To the extent that the Corporation engages in risk management activities related to foreign exchange rates, there is a credit risk associated with counterparties with which the Corporation may contract.

Dividends

The Corporation is not obligated to pay dividends on the Common Shares. The payment of dividends is at the sole discretion of the Corporation's board of directors and, as at the date hereof, the Corporation has not paid dividends. Any reduction or elimination of dividends could cause the market price of the Common Shares to decline and could further cause the Common Shares to become less liquid, which may result in losses to shareholders.

LEGAL PROCEEDINGS AND REGULATORY ACTIONS

Legal Proceedings

To the knowledge of the management of the Corporation, there are no outstanding legal proceedings material to the Corporation to which the Corporation is a party or in respect of which any of its properties are subject, nor are there any such proceedings known to be contemplated.

Regulatory Actions

To the knowledge of management of the Corporation, no penalties or sanctions have been imposed by a court relating to securities legislation or by a securities regulatory body or by any other court or regulatory body that would likely be considered important to a reasonable investor in making an investment decision, nor have any settlement agreements been entered into by the Corporation with a court relating to securities legislation or with a securities regulatory authority during the most recently completed financial year.

INTEREST OF MANAGEMENT AND OTHERS IN MATERIAL TRANSACTIONS

Other than as discussed herein, there are no material interests, direct or indirect, of any of the directors or executive officers of the Corporation, any person or company that beneficially owns, or controls or directs, directly or indirectly, more than 10% of any class or series of outstanding voting securities of the Corporation or any associate or affiliate of such persons or companies in any transaction during the three most recently completed financial years or during the current financial year that has materially affected or is reasonably expected to materially affect the Corporation.

TRANSFER AGENT AND REGISTRAR

The transfer agent and registrar for the Common Shares is Computershare Trust Company of Canada at its principal office located in Calgary, Alberta.

MATERIAL CONTRACTS

On March 3, 2025, the Company received $22.7 million from a mid-stream company to finance a pipeline connecting Coelacanth facilities to the mid-stream company's gathering system. The Company is required to repay the principal amount over a five-year period at an effective interest rate of 12.0%.

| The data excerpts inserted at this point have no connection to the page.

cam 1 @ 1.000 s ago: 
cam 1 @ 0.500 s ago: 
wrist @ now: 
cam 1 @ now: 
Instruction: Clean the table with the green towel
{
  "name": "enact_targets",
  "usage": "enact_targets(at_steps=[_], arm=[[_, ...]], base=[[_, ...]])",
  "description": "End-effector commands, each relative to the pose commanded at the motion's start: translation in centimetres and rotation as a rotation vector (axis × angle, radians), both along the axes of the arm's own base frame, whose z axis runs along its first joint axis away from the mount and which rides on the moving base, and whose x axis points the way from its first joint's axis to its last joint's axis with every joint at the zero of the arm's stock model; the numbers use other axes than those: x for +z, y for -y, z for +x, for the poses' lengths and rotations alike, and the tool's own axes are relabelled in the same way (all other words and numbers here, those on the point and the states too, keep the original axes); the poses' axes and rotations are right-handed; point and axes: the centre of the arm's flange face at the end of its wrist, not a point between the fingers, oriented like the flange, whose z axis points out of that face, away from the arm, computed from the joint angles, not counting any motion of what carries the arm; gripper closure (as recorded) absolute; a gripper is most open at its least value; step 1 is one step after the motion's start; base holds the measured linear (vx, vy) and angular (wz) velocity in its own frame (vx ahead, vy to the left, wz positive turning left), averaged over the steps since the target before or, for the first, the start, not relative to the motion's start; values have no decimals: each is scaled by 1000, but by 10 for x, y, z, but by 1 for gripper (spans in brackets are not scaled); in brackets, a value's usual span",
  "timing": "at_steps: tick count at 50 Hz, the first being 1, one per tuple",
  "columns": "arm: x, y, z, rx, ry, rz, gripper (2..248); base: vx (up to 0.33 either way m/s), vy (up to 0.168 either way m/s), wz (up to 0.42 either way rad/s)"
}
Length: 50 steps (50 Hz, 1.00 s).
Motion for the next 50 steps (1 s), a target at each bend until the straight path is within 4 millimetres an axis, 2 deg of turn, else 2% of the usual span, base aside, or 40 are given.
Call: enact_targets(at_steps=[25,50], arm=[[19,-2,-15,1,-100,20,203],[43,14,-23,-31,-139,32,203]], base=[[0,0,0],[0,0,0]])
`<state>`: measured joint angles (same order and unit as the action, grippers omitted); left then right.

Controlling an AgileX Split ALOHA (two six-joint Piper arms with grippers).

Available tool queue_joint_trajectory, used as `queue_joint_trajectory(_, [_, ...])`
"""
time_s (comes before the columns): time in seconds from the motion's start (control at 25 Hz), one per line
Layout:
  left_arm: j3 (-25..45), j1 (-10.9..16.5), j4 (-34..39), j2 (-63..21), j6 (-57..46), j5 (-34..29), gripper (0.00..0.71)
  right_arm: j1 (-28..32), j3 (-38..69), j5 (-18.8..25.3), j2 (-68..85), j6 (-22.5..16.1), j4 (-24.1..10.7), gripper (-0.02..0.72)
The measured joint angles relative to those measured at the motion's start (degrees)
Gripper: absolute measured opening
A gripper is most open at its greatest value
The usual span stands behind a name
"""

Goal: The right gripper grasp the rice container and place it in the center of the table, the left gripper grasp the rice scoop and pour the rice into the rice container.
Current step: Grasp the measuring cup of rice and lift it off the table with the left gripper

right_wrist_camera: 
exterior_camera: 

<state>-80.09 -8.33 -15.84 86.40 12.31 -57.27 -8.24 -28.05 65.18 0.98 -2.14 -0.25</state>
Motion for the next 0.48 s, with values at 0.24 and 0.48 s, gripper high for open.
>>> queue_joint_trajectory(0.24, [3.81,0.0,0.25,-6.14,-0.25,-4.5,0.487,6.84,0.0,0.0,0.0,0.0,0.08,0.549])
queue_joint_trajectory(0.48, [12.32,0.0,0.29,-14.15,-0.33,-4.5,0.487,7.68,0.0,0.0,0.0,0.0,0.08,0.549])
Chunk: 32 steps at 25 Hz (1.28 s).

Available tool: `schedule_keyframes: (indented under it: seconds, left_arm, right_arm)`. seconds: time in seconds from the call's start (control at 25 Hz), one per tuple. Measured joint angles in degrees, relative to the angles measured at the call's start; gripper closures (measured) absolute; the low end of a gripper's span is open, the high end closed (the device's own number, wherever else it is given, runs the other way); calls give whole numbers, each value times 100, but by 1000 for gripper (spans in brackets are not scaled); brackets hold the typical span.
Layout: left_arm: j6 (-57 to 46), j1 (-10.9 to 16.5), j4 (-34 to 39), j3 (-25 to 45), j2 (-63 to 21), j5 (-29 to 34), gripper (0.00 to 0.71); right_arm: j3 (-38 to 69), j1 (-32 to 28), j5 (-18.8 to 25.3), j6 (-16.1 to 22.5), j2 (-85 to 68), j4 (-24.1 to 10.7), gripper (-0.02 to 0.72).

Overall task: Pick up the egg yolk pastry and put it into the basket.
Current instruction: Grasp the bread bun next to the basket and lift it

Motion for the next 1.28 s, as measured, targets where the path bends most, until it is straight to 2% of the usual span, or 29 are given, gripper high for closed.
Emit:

On November 18, 2025, the Corporation entered into a $80.0 million credit facility with a Canadian chartered bank to replace its previous credit facilities described above and returned the letter of credit to the third party. The credit facility consists of a $10.0 million operating facility, a $50.0 million syndicated facility, and a $20.0 million term facility. The operating and syndicated facilities revolve for a 364 day period and will be subject to its next 364 day extension by May 31, 2026. If not extended, the new credit facility will cease to revolve, the margins

  • 66 -

thereunder will increase by 0.50%, and all outstanding advances will become repayable in one year from the extension date. The term facility matures May 31, 2026. The next scheduled borrowing base review of the new credit facility is scheduled on or before May 31, 2026.

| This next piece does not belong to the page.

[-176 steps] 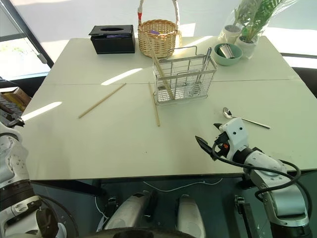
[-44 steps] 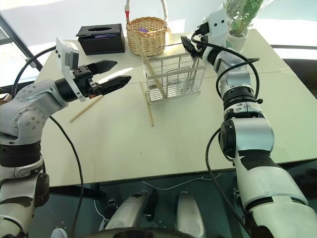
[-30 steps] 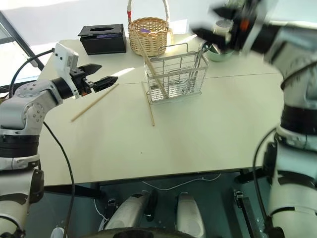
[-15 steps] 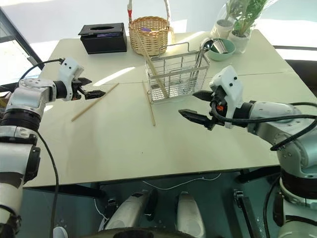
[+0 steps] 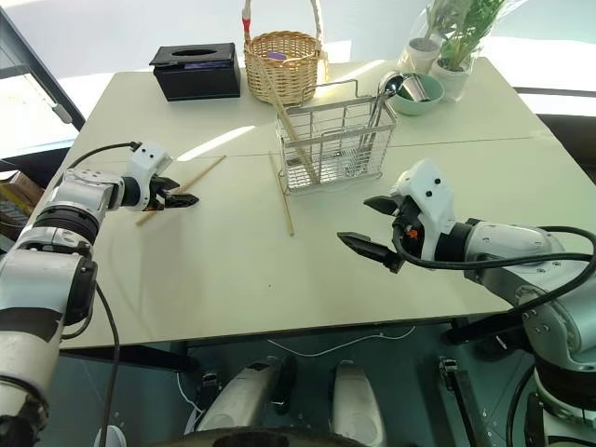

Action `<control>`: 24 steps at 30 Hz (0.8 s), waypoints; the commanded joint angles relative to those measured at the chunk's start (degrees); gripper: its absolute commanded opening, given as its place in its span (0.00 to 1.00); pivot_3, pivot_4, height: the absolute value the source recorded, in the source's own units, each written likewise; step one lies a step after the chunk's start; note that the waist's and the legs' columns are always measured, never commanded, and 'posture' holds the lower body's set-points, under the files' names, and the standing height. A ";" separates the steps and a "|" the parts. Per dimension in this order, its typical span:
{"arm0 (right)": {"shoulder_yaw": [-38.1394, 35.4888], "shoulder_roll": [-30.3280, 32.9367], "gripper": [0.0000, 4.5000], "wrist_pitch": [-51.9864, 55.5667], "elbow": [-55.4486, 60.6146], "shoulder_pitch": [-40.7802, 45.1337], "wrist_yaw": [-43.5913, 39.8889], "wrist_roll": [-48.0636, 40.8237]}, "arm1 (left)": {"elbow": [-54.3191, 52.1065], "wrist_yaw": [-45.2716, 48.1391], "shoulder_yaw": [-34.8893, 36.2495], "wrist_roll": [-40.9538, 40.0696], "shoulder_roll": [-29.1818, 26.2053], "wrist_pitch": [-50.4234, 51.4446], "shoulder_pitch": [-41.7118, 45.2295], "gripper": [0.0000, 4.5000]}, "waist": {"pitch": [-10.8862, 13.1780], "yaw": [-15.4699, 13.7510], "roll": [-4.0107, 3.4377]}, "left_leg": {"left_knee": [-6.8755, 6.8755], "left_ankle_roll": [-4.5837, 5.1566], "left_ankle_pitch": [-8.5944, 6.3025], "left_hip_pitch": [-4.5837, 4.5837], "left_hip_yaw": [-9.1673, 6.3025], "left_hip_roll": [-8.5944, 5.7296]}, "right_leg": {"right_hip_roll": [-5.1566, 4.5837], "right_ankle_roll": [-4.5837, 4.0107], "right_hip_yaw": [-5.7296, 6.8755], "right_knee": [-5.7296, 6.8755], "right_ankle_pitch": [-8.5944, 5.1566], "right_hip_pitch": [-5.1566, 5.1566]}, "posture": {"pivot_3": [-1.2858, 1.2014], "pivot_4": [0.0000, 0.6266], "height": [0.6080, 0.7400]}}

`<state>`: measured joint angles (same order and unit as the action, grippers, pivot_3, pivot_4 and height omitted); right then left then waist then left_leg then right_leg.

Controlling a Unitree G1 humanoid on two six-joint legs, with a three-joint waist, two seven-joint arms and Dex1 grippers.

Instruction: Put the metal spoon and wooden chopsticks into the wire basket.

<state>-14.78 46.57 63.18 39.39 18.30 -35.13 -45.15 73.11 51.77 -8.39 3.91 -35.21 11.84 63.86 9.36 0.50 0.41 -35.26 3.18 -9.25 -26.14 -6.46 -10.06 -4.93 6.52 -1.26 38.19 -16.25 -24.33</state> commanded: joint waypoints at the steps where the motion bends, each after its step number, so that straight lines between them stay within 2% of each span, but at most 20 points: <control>1: -2.18 0.71 0.90 -0.94 0.69 1.08 0.59 -1.48 | 1.92 -2.82 0.20 2.34 -0.47 0.69 -0.11 0.26 | 0.00 0.06 0.00 | 0.00 0.00 0.00 0.01 0.00 0.00 | 0.00 0.00 0.00 0.01 0.00 0.00 | 0.52 0.24 0.95; 3: -2.14 0.79 0.90 -1.04 0.45 1.28 0.83 -1.74 | 1.90 -2.97 0.59 2.42 -0.53 0.71 -0.16 0.04 | -0.01 0.12 -0.01 | 0.00 0.00 0.00 0.03 0.00 0.00 | 0.00 0.00 -0.01 0.03 0.00 0.00 | 0.52 0.24 0.95; 4: -2.06 0.82 0.90 -1.15 0.32 1.39 0.94 -1.82 | 1.87 -2.90 0.72 2.49 -0.60 0.70 -0.19 0.02 | -0.02 0.15 -0.01 | 0.00 0.00 0.00 0.03 0.00 0.00 | 0.00 0.00 -0.01 0.03 0.00 0.00 | 0.52 0.24 0.95; 7: -1.90 0.83 0.90 -1.42 -0.01 1.57 1.22 -2.05 | 1.76 -3.18 1.30 2.53 -0.83 0.83 -0.17 0.02 | -0.02 0.15 -0.01 | 0.01 0.00 0.00 0.05 0.00 0.00 | 0.01 0.00 -0.01 0.03 0.00 0.00 | 0.52 0.24 0.95; 10: -1.79 1.48 0.90 -1.98 0.10 0.81 0.63 -1.79 | 1.09 -6.63 4.72 0.05 -0.85 -0.15 0.59 0.02 | -0.02 0.17 -0.01 | 0.01 0.00 0.00 0.05 0.00 0.00 | 0.01 0.00 -0.01 0.03 0.00 0.00 | 0.52 0.24 0.95; 15: -2.18 2.66 0.90 -3.09 0.11 -0.72 0.46 -1.38 | -3.15 -11.55 15.66 -8.83 1.00 -3.47 3.33 0.02 | 0.03 -0.09 0.07 | 0.01 0.01 0.01 -0.04 -0.01 0.00 | 0.01 0.01 0.01 0.01 0.00 -0.05 | 0.52 0.24 0.95; 18: -2.80 2.88 0.90 -3.44 -0.12 -1.24 0.90 -1.37 | -10.72 -15.01 22.80 -15.56 3.92 -7.80 3.67 0.02 | 0.05 -0.76 0.11 | -0.07 0.03 0.02 -0.14 -0.02 -0.01 | 0.01 0.04 0.03 0.00 0.03 -0.07 | 0.52 0.24 0.95; 20: -3.15 3.06 0.90 -3.56 -0.11 -1.61 1.08 -1.40 | -18.72 -17.29 27.58 -21.38 6.83 -5.80 4.37 0.02 | 0.06 -1.17 0.13 | -0.20 0.01 0.01 -0.23 -0.01 -0.01 | 0.01 0.12 0.03 -0.01 0.07 -0.11 | 0.52 0.24 0.95; 24: -3.76 2.57 0.90 -3.18 0.31 -2.10 2.24 -1.93 | -34.42 -22.17 27.97 -26.96 15.98 -2.14 7.77 0.02 | 0.07 -1.40 0.14 | -0.55 0.14 -0.08 -0.32 -0.03 -0.02 | 0.02 0.23 0.10 -0.02 0.13 -0.02 | 0.52 0.24 0.95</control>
<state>-16.63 48.74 60.86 38.52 15.93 -33.51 -46.38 44.82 31.18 19.69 -20.68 -20.89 9.65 68.93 9.43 -0.90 0.55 -35.92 3.37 -9.37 -26.46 -6.49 -10.08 -4.91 6.78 -1.15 38.17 -16.11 -24.31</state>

Advances under the new credit facility are available by way of prime rate loans, with interest rates between 2.00% and 4.00% over the Canadian prime lending rate and CORRA loans which are subject to margins ranging from 3.00% to 5.00% depending upon the debt to EBITDA ratio of the Company. Standby fees are charged on the undrawn new credit facility at rates ranging from 0.75% to 1.25%. Until delivery of the Q1 2026 Compliance Certificate, the prime rate margin is fixed at 3.0%, the CORRA margin is fixed at 4.0% and standby fees are fixed at 1.0%. The term facility margins are based on the applicable margins for the operating and syndicated facilities plus 2.5% and must be drawn first before the operating and syndicated facilities. The new credit facility is secured by a $250.0 million fixed and floating charge debenture on the assets of the Company.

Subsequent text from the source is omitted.